American Airlines has ordered 20 Boom Overture supersonic jets

American Airlines has ordered 20 Boom Overture supersonic jets

American Airlines has ordered 20 of Boom Supersonic’s Overture planes, with an option for 40 more. Overture is estimated to fly up to 80 passengers in an all-business class cabin at a top speed of Mach 1.7. The company, which already has a prototype, recently redesigned the jet for better efficiency and reduced noise.

Boom Supersonic is a Colorado-based startup that’s leading the development of supersonic aircraft to usher in a new era of commercial air travel. In June 2021, it partnered with United Airlines, which ordered 15 of Boom’s $200 million aircraft, Overture, with an option for 35 more. The deal is worth $3 billion.

The planes won’t begin carrying passengers until at least the end of the decade, aiming to fill a void left when the Concorde stopped flying in 2003. Building on earlier commitments by United Airlines Holdings Inc. and Japan Airlines Co., American’s deal expands the supersonic startup’s tally to 35 orders and 130 pre-orders and options. The planes sell for $200 million each, the company said previously.

“What we’re really seeing is that supersonic’s back, and it’s back in a mainstream way,” Blake Scholl, founder and chief executive officer of Boom Technology Inc., said in an interview.

Boom is designing Overture to carry 65 to 80 passengers at speeds of Mach 1.7 over water, double that of conventional jetliners, with a range of 4,250 nautical miles (7,871 km). Travelers would be whisked from Los Angeles to Honolulu in three hours, or Miami to London in a little under five hours.

Scholl is aiming for a broader customer base than the Concorde, which catered to celebrities and the ultrawealthy with tickets that cost as much as four times the price of a typical first-class fare at the time. Only 14 of the pioneering supersonic jets were ever built. Boom’s sales have already doubled that tally, and Scholl says a new partnership for a militarized version with Northrop Grumman Corp. could yield potentially hundreds of orders.

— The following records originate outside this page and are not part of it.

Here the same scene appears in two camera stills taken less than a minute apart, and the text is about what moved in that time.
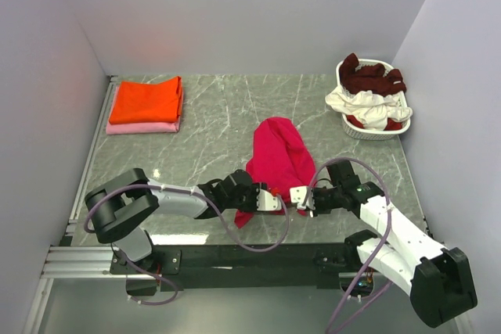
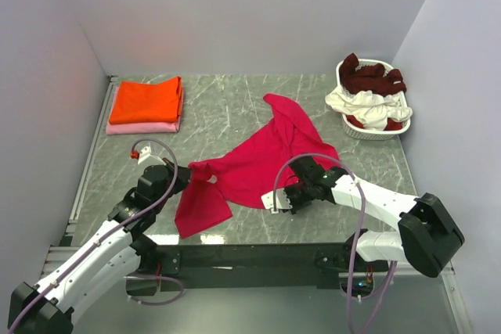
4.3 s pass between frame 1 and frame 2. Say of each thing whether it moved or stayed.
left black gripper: moved
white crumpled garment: stayed
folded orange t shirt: stayed
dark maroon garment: stayed
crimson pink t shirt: moved
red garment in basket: stayed
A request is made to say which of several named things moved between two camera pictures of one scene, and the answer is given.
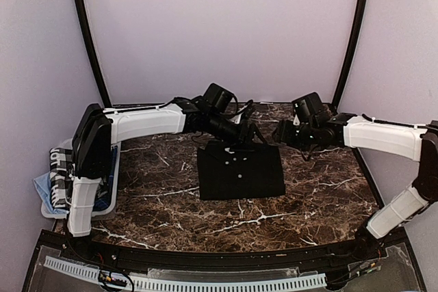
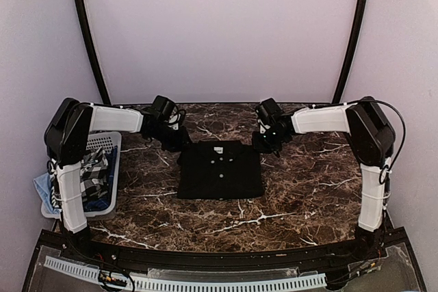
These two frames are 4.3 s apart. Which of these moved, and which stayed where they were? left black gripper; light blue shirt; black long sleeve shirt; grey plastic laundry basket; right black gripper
Moved: right black gripper; black long sleeve shirt; left black gripper
Stayed: light blue shirt; grey plastic laundry basket
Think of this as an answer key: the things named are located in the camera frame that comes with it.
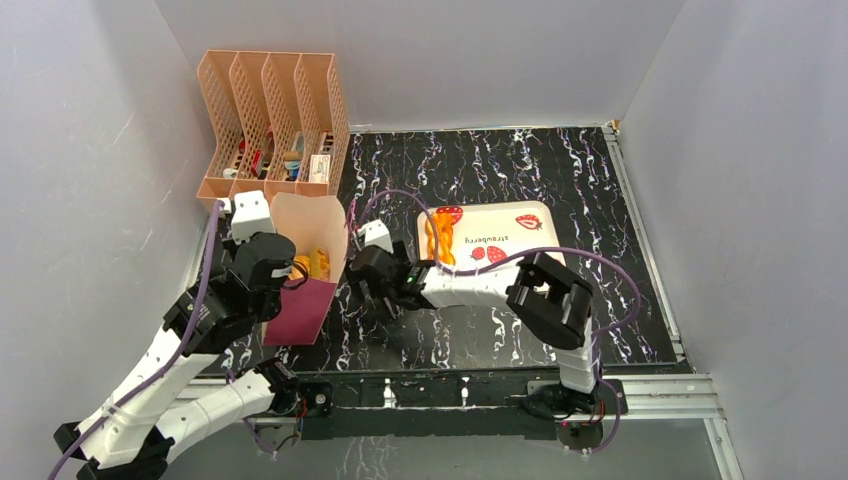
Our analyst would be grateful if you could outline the pink paper gift bag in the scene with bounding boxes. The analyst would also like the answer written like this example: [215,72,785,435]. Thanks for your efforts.
[262,193,349,346]

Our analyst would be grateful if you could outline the orange braided fake bread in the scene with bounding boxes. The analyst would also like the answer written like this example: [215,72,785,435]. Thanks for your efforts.
[425,206,463,265]

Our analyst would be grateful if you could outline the strawberry print metal tray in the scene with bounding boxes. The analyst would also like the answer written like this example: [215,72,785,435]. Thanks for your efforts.
[431,200,559,270]

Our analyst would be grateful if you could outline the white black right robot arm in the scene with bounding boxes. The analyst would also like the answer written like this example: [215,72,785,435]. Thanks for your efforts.
[345,245,603,419]

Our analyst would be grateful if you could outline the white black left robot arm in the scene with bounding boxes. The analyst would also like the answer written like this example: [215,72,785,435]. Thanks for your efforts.
[49,233,299,479]

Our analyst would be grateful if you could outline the white medicine box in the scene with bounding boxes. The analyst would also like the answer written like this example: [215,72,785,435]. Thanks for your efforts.
[308,154,332,184]

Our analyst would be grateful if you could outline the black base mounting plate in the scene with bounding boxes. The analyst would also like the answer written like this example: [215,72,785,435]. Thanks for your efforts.
[235,367,627,455]

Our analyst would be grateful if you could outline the peach plastic file organizer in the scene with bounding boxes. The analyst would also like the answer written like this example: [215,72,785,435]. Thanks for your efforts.
[197,50,350,208]

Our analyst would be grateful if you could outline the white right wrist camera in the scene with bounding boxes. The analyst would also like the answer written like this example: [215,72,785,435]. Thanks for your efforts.
[356,219,394,253]

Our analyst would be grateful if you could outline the aluminium frame rail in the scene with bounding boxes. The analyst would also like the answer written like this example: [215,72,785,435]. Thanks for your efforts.
[129,377,727,425]

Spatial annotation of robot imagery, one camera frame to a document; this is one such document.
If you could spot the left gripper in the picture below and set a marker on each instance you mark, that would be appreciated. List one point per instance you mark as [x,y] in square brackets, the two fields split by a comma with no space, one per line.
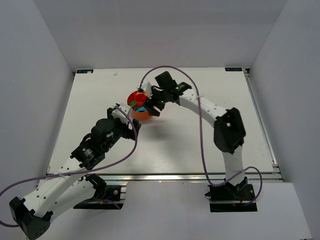
[128,130]

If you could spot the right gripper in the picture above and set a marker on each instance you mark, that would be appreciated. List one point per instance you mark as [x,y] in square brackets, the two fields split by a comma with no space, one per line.
[152,105]

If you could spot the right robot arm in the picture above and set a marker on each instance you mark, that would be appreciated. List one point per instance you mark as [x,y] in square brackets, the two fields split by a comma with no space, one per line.
[228,127]

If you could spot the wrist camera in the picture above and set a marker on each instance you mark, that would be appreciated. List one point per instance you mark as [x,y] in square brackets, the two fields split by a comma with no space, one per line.
[122,112]
[146,88]

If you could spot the orange divided round container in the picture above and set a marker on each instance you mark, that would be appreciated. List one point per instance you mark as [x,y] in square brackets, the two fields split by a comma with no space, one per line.
[136,101]

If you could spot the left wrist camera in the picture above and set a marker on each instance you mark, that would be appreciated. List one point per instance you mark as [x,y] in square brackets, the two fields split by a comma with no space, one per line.
[122,112]

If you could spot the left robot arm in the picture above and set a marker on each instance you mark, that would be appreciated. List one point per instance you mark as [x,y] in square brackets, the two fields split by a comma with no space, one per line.
[75,181]

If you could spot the blue table label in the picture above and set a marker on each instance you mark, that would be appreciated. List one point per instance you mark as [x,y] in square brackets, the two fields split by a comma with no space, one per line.
[84,71]
[233,69]

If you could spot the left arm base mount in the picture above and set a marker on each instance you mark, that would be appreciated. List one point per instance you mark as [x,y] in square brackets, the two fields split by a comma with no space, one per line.
[106,196]

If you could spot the teal rounded lego brick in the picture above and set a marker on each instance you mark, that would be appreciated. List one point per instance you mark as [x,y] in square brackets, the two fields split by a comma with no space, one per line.
[140,109]

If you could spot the right blue table label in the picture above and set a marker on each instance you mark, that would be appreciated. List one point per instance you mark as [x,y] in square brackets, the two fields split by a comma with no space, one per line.
[233,69]

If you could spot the green square lego brick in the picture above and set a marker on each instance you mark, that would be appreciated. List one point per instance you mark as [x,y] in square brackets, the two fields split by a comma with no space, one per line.
[132,103]

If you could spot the left blue table label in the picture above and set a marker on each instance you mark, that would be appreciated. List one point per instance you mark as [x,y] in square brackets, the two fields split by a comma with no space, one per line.
[84,71]

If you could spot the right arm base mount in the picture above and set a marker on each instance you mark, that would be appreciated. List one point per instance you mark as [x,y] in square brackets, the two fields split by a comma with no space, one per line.
[222,201]

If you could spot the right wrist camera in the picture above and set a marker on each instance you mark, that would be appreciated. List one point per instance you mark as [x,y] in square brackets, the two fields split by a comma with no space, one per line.
[146,88]

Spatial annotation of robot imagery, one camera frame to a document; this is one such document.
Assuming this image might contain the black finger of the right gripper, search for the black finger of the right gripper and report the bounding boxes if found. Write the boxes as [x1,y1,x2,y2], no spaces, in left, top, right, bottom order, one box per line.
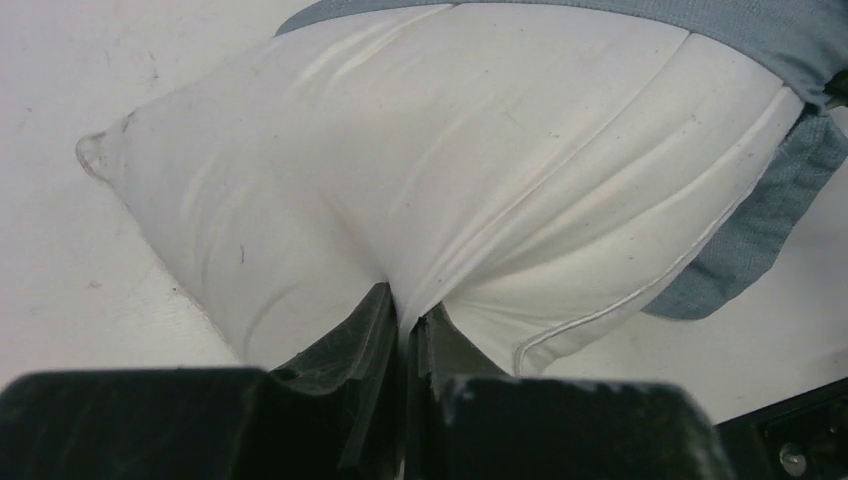
[824,70,848,110]

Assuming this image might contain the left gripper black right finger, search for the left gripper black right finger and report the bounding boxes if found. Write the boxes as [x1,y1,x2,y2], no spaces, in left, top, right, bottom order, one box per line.
[405,306,734,479]

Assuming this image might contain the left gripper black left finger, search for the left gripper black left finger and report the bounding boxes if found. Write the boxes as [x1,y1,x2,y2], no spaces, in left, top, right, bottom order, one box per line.
[1,283,397,479]

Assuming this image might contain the patchwork green beige pillowcase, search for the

The Denver-based manufacturer plans to run its aircraft on 100% sustainable aviation fuel, a selling point for passengers worried about climate change. But it’s said little about who will make the cleaner engines that will power its aircraft.

“We’re going to make a significant announcement in the next few months,” Scholl said. “And it’s not just about engine technology, it’s also about the engine business model. There’s a lot of opportunity for innovation there.”